# Requirement
Apart from the images, the entire listing below must be restated word for word.

# Data extract
● ● ● ● ● ● ●
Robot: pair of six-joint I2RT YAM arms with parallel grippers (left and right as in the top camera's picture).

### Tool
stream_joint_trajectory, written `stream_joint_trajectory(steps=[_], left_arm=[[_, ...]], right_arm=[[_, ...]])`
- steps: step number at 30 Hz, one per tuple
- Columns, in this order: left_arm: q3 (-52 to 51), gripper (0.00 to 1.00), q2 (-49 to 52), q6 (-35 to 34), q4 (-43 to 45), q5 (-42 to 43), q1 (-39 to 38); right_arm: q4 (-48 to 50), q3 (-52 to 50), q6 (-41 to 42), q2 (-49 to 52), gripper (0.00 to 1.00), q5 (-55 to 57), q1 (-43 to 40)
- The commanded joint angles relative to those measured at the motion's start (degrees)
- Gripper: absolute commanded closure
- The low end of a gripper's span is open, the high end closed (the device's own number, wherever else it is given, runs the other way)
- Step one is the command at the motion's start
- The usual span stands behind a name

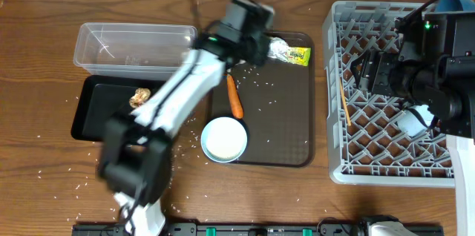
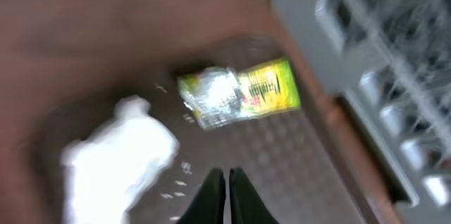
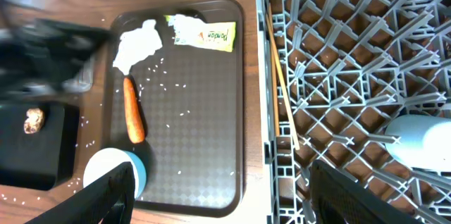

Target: Sort waste into correct bins and load items into the dishwasher rack

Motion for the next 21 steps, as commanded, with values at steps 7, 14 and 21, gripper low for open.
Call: stream_joint_trajectory(steps=[7,14,21], left_arm=[[0.1,0.31,5.3,8.6,8.6,-0.4,0.4],[0.1,0.27,15.7,11.0,14.9,0.1,0.3],[0.1,0.27,19.8,14.9,22.6,5.4,0.0]], right_arm=[[-0.3,0.0,0.5,0.1,0.27,0.3,-0.5],[-0.5,0.0,0.5,0.1,0.26,0.3,-0.5],[-0.5,0.0,0.5,0.1,0.26,0.3,-0.5]])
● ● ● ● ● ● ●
# Answer section
Robot: pair of six-joint I2RT YAM arms with parallel grippers (left and right as in the top camera's picture).

### Tool
stream_joint_trajectory, written `stream_joint_trajectory(steps=[_], left_arm=[[_, ...]], right_arm=[[_, ...]])`
- steps: step number at 30 Hz, one per tuple
- Columns, in this order: left_arm: q3 (-52 to 51), gripper (0.00 to 1.00), q2 (-49 to 52), q6 (-35 to 34), q4 (-43 to 45), q5 (-42 to 43), q1 (-39 to 38); right_arm: q4 (-48 to 50), q3 (-52 to 50), q6 (-41 to 42), q2 (-49 to 52), gripper (0.00 to 1.00), q5 (-55 to 57), q1 (-43 to 40)
- The commanded joint angles relative to those measured at the motion's start (degrees)
- Gripper: absolute commanded closure
- The low end of a gripper's span is open, the high end closed (the device's own number, wherever else it is given, runs the other way)
- Step one is the command at the motion's start
- The usual span stands behind a name


Target: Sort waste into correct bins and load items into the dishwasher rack

Motion for the next 21 steps, as commanded, with values at steps 7, 14 and 21, gripper low for open.
Call: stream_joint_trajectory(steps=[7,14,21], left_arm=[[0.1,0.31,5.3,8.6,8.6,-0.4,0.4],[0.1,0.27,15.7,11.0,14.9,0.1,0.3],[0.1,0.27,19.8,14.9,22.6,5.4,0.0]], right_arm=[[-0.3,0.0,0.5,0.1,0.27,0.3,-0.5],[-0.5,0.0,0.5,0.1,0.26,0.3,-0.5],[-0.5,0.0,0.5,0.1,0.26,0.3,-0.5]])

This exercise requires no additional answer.